◆ Problem description ◆
For the entries below, report every line that includes the word "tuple".

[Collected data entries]

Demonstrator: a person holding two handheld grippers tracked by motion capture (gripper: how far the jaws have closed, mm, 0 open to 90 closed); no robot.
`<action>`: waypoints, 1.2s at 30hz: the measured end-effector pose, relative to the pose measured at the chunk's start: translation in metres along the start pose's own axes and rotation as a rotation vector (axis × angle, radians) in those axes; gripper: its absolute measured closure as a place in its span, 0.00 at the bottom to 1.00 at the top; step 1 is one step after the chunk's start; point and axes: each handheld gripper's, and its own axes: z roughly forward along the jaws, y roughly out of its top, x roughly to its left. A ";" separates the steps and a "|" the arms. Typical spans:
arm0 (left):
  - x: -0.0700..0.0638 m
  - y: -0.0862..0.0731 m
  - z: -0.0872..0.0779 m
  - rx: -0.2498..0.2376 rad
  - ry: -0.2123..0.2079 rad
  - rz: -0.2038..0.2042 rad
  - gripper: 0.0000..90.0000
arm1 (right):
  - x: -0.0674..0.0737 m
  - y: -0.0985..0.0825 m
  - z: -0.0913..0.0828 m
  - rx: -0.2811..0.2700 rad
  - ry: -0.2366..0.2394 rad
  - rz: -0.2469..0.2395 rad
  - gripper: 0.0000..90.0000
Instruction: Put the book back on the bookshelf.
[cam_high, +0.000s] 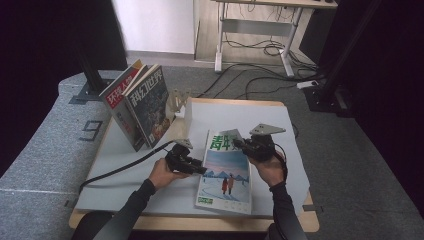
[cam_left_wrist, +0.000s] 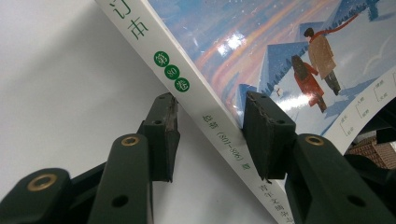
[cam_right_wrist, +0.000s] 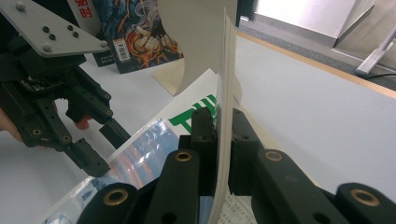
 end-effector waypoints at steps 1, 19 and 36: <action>0.000 0.000 0.000 -0.001 0.000 0.001 0.63 | 0.000 0.000 0.000 0.000 0.000 0.001 0.92; -0.006 0.000 -0.016 -0.044 0.062 0.061 0.65 | 0.000 0.004 -0.004 -0.021 0.003 0.003 0.91; -0.011 -0.009 -0.037 -0.132 0.105 0.091 0.71 | 0.000 0.004 -0.008 -0.043 0.025 0.013 0.91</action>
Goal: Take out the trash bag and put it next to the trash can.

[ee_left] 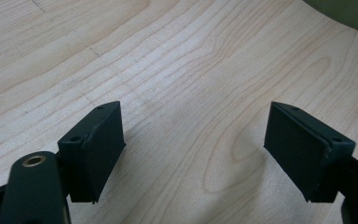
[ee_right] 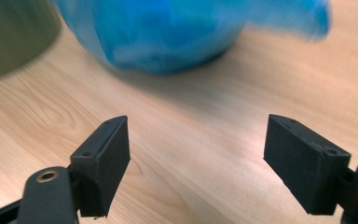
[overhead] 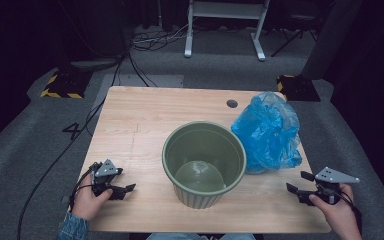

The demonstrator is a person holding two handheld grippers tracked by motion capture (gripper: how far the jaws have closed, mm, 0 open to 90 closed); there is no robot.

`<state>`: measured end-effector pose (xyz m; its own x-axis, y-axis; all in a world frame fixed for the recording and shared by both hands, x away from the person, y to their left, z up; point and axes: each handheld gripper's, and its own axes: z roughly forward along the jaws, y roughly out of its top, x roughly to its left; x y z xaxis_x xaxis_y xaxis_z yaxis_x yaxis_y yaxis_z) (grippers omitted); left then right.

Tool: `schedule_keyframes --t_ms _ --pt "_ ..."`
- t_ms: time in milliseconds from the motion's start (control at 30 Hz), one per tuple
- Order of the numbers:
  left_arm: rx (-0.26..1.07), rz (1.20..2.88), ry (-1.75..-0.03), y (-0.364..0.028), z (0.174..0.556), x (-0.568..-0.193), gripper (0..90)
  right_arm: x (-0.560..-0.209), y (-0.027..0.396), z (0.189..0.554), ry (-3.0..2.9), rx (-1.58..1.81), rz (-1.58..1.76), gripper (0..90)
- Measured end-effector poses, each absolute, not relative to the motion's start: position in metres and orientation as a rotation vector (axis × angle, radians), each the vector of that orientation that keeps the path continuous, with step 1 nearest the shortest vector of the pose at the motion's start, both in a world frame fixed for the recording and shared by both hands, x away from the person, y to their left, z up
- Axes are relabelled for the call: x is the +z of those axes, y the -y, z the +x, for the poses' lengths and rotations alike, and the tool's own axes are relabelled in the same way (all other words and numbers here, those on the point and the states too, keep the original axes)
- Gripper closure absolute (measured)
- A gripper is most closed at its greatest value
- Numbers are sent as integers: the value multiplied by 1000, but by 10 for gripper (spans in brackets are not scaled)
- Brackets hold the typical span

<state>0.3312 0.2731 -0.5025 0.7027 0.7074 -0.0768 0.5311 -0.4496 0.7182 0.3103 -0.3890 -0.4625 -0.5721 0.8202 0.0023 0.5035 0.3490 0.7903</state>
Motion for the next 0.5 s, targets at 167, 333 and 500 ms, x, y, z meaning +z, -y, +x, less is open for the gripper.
schedule_keyframes --t_ms 167,333,500 --pt "303 2155 -937 -274 331 -503 192 -482 387 312 -2234 1037 1179 215" --pt "312 2141 -941 -275 330 -504 192 -501 386 315 -2251 1017 1201 192" --pt "323 2141 -947 -275 330 -504 191 -504 379 318 -2252 999 1206 170"
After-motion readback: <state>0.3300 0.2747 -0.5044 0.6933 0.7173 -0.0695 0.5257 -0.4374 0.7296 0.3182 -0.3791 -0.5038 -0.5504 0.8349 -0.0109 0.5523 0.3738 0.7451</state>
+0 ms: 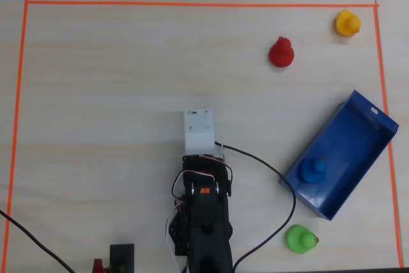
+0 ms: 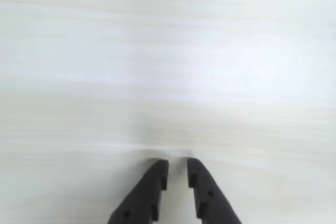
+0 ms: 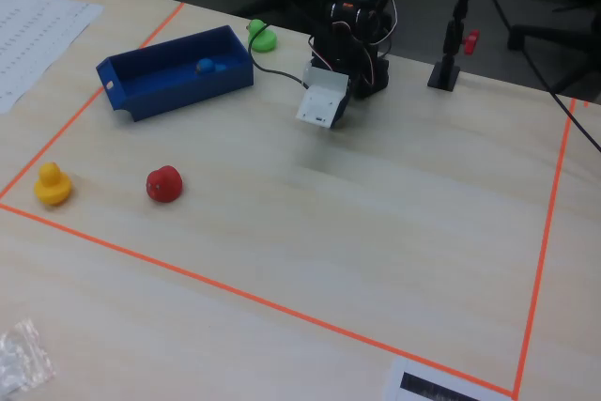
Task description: Grasp blue duck and put it into box.
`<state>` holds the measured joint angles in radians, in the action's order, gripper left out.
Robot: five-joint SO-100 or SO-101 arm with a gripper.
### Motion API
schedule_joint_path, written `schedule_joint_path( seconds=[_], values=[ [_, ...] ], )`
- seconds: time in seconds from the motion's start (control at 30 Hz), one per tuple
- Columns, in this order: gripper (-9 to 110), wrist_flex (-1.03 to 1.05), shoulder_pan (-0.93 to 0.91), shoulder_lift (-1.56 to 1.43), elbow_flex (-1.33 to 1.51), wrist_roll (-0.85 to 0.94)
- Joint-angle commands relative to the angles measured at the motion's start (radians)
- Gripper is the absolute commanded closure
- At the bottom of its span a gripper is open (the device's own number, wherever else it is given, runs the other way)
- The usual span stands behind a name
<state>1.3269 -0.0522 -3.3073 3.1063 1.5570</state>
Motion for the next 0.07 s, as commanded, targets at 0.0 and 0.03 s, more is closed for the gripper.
schedule_joint_path(
  seconds=[0.0,0.03],
  values=[
    [99,0.017,-0.009,-0.003,0.005,0.008],
    [99,0.017,-0.009,-0.003,0.005,0.008]
  ],
)
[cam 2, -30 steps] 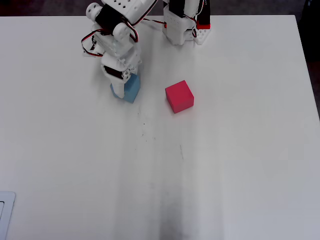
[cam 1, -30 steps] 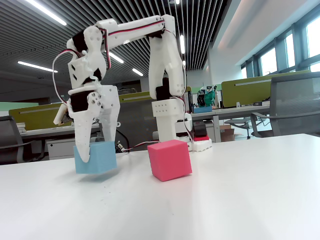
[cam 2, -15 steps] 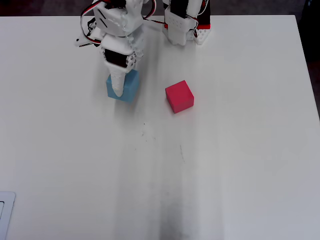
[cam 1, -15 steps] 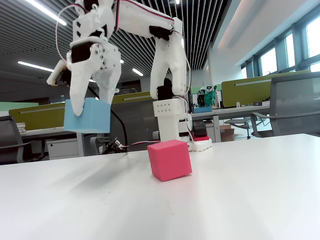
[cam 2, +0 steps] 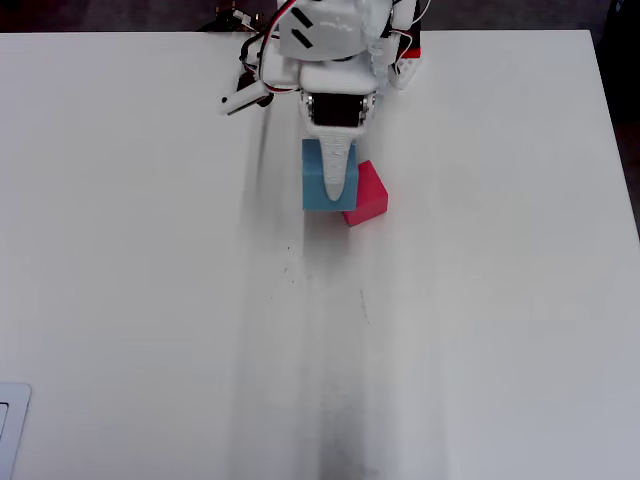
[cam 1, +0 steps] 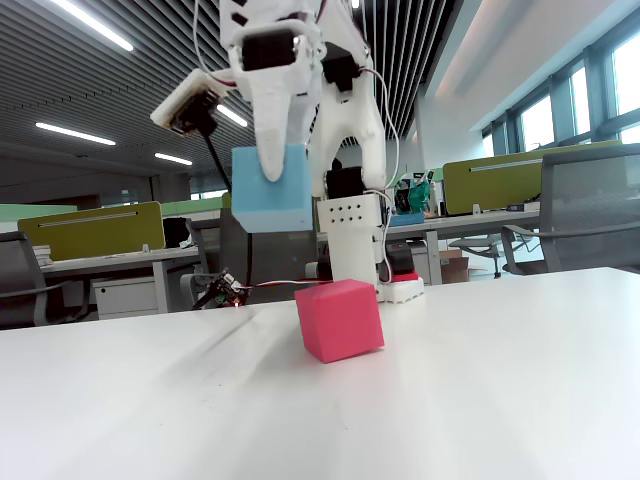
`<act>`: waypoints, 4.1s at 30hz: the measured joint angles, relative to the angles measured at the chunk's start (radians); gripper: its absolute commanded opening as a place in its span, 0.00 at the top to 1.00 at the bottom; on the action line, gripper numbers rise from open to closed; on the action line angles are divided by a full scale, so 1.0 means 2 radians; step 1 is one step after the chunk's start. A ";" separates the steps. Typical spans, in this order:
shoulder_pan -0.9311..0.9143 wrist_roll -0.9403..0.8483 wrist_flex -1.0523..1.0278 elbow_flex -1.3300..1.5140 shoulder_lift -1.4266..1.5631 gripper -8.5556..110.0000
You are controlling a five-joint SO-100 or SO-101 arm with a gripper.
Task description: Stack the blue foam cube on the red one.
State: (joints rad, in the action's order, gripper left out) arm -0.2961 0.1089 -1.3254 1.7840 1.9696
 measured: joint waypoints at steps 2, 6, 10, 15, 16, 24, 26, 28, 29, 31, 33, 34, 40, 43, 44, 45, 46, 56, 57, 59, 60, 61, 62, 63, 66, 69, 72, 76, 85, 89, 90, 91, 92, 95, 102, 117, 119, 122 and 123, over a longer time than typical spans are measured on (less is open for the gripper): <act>0.026 0.000 -0.001 0.048 0.025 0.75; 0.031 0.000 0.000 0.077 0.037 0.75; 0.038 0.000 0.005 0.110 0.041 0.75; 0.038 0.000 0.011 0.127 0.041 0.75; 0.039 0.000 0.011 0.127 0.040 0.75; 0.040 0.000 0.014 0.127 0.012 0.75; 0.040 0.000 0.014 0.127 0.001 0.75; 0.040 0.000 0.014 0.127 -0.007 0.75; 0.040 0.000 0.014 0.127 -0.010 0.75; 0.040 0.000 0.018 0.127 -0.016 0.75; 0.040 0.000 0.021 0.127 -0.020 0.75; 0.040 0.000 0.021 0.127 -0.021 0.75; 0.040 0.000 0.021 0.126 -0.024 0.71; 0.036 0.000 0.021 0.119 -0.025 0.71; 0.035 0.000 0.021 0.115 -0.023 0.71; 0.035 0.000 0.018 0.112 -0.020 0.71; 0.035 0.000 0.016 0.109 -0.015 0.71; 0.035 0.000 0.007 0.113 0.028 0.72; 0.035 0.000 0.007 0.116 0.028 0.72; 0.028 0.000 0.007 0.120 0.029 0.72; 0.028 0.000 0.008 0.120 0.029 0.72; 0.023 0.000 0.008 0.120 0.029 0.73; 0.020 0.000 0.008 0.120 0.027 0.73; 0.016 0.000 0.008 0.120 0.021 0.73; 0.015 0.000 0.015 0.120 -0.006 0.73; 0.012 0.000 0.019 0.120 -0.020 0.73; 0.011 0.000 0.023 0.120 -0.038 0.72; 0.011 0.000 0.024 0.120 -0.045 0.64; 0.009 0.000 0.019 0.120 -0.047 0.57; 0.011 0.000 0.015 0.120 -0.046 0.57; 0.011 0.000 0.015 0.120 -0.043 0.57; 0.012 0.000 0.015 0.120 -0.038 0.57; 0.014 0.000 0.014 0.120 -0.032 0.58; 0.017 0.000 0.008 0.120 0.000 0.58; 0.021 0.000 0.008 0.135 0.064 0.61; 0.028 -0.002 0.081 0.265 0.334 0.65; 0.029 -0.002 0.096 0.301 0.390 0.66; 0.027 -0.002 0.099 0.349 0.469 0.66; 0.028 -0.002 0.098 0.358 0.486 0.66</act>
State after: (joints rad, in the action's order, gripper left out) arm -0.2408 0.1058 -1.1290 2.5004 2.9406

◆ Your response ◆
- t_ms: time in milliseconds from the motion's start (control at 30 Hz), one per tuple
- seconds: time in seconds from the motion's start (control at 30 Hz), one per tuple

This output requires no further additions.